(Dataset excerpts)
--------------------------------------------------
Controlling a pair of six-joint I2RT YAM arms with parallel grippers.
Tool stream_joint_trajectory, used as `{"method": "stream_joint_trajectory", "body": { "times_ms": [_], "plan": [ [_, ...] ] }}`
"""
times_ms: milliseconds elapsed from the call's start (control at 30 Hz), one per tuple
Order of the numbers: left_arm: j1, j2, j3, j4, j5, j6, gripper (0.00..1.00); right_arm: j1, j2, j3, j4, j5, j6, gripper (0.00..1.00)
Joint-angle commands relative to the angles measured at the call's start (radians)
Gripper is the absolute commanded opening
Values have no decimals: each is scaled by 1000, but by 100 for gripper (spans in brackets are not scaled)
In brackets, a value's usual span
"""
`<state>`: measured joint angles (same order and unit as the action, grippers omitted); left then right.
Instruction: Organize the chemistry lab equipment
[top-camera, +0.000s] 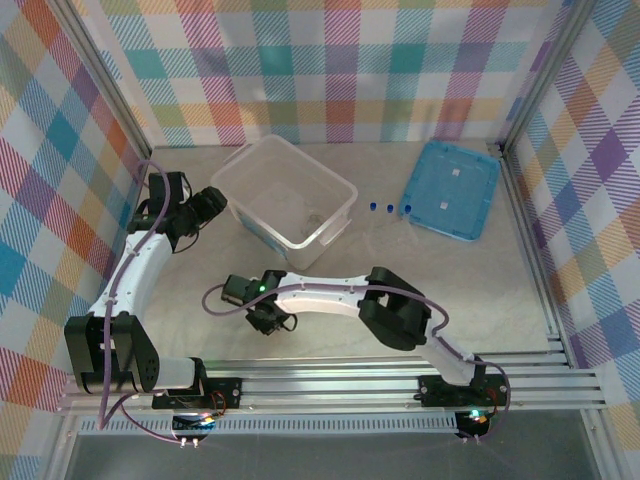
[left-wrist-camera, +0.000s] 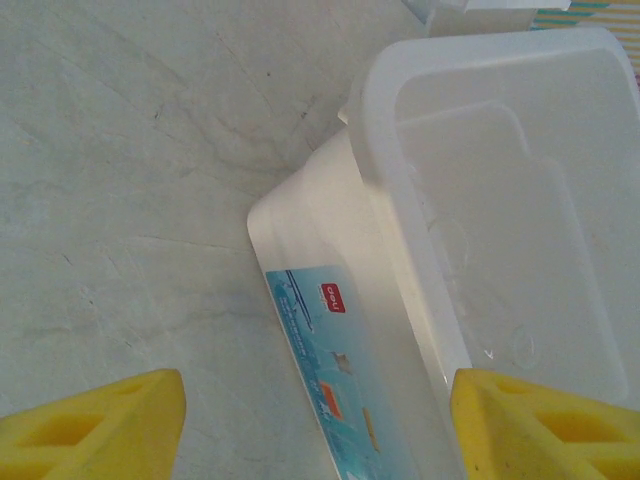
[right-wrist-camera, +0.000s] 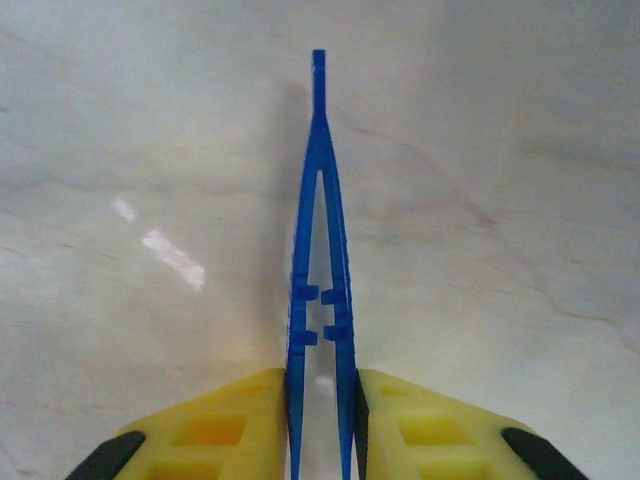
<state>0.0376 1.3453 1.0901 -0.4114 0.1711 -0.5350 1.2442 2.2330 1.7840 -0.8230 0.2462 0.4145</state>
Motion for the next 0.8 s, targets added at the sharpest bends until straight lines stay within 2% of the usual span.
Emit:
{"method": "stream_joint_trajectory", "body": {
  "times_ms": [0, 367, 600, 767],
  "plan": [
    [17, -31, -15, 17, -5, -3, 70, -26, -100, -28, 31, 25, -25, 24],
    [35, -40, -13, 17, -8, -5, 70, -47, -243, 9, 6, 68, -82, 24],
    [39, -49, -21, 31, 2, -13, 70, -100, -297, 140, -42, 69, -155, 25],
    [39, -52, -33, 47, 13, -19, 70, -162, -271, 264, -64, 76, -217, 25]
  ]
}}
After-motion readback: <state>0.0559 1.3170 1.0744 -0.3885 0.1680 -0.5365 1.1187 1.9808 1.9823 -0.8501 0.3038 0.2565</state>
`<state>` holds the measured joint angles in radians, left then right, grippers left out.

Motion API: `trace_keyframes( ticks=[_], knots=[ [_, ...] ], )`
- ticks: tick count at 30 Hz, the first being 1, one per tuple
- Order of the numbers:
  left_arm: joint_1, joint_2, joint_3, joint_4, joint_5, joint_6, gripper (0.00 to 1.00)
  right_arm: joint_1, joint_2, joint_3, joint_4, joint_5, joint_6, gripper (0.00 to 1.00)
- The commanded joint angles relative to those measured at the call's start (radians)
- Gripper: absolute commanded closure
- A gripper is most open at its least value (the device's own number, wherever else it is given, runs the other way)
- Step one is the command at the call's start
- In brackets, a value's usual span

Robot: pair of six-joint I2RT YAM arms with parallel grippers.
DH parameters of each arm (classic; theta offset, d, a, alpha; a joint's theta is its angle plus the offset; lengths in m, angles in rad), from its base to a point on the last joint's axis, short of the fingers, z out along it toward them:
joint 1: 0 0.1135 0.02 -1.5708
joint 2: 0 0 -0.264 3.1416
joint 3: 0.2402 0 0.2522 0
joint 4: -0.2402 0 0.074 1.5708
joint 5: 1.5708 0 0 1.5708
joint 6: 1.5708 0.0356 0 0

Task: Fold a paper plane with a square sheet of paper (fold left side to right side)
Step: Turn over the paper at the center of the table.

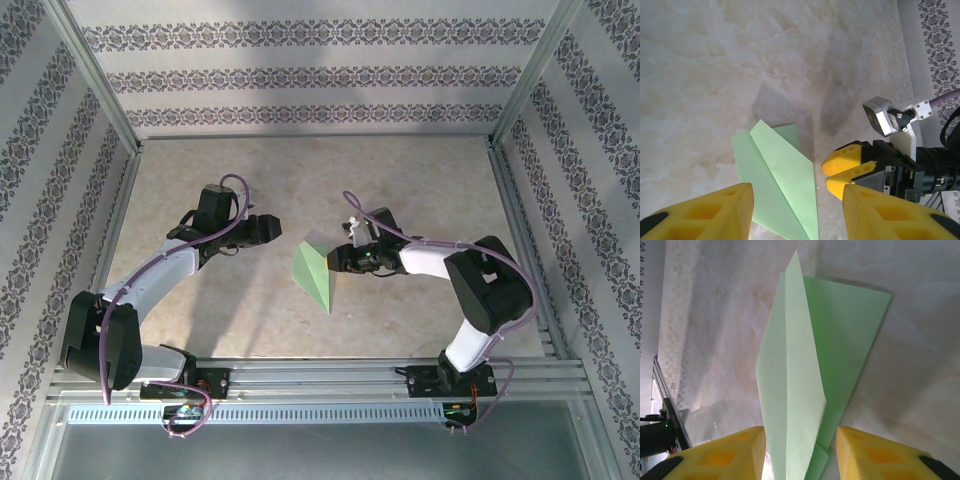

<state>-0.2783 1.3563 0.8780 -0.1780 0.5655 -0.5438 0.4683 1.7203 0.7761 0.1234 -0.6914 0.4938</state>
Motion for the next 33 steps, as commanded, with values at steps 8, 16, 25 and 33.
trace_keyframes(
  ticks=[8,16,25,33],
  knots=[
    [0.017,-0.032,-0.001,-0.072,-0.04,0.048,0.49,0.034,0.079,0.042,0.084,-0.037,0.01,0.72],
    [0.016,-0.063,0.011,-0.069,-0.033,0.049,0.48,0.015,-0.021,0.016,0.079,-0.051,0.014,0.99],
    [0.03,-0.209,0.01,0.073,0.078,0.03,0.37,-0.047,-0.253,0.028,0.115,-0.15,0.015,1.0],
    [0.031,-0.29,0.028,0.289,0.294,-0.06,0.32,-0.104,-0.486,0.075,0.224,-0.255,0.081,1.0]
  ],
)
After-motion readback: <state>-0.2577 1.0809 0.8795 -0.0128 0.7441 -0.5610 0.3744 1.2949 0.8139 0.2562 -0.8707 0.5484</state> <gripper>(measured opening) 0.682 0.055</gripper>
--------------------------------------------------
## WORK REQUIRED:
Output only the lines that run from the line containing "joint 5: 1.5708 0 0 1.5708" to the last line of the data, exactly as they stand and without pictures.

## OUTPUT FOR THIS TASK:
joint 5: 1.5708 0 0 1.5708
joint 6: 1.5708 0.0356 0 0

Task: Fold a paper plane with a square sheet of paper (fold left side to right side)
Step: Turn over the paper at the center of the table.


<state>-0.2783 1.3563 0.8780 -0.1780 0.5655 -0.5438 0.4683 1.7203 0.7761 0.1234 -0.6914 0.4938</state>
Motion for the next 33 steps, as commanded, with values at steps 8, 16, 25 and 33.
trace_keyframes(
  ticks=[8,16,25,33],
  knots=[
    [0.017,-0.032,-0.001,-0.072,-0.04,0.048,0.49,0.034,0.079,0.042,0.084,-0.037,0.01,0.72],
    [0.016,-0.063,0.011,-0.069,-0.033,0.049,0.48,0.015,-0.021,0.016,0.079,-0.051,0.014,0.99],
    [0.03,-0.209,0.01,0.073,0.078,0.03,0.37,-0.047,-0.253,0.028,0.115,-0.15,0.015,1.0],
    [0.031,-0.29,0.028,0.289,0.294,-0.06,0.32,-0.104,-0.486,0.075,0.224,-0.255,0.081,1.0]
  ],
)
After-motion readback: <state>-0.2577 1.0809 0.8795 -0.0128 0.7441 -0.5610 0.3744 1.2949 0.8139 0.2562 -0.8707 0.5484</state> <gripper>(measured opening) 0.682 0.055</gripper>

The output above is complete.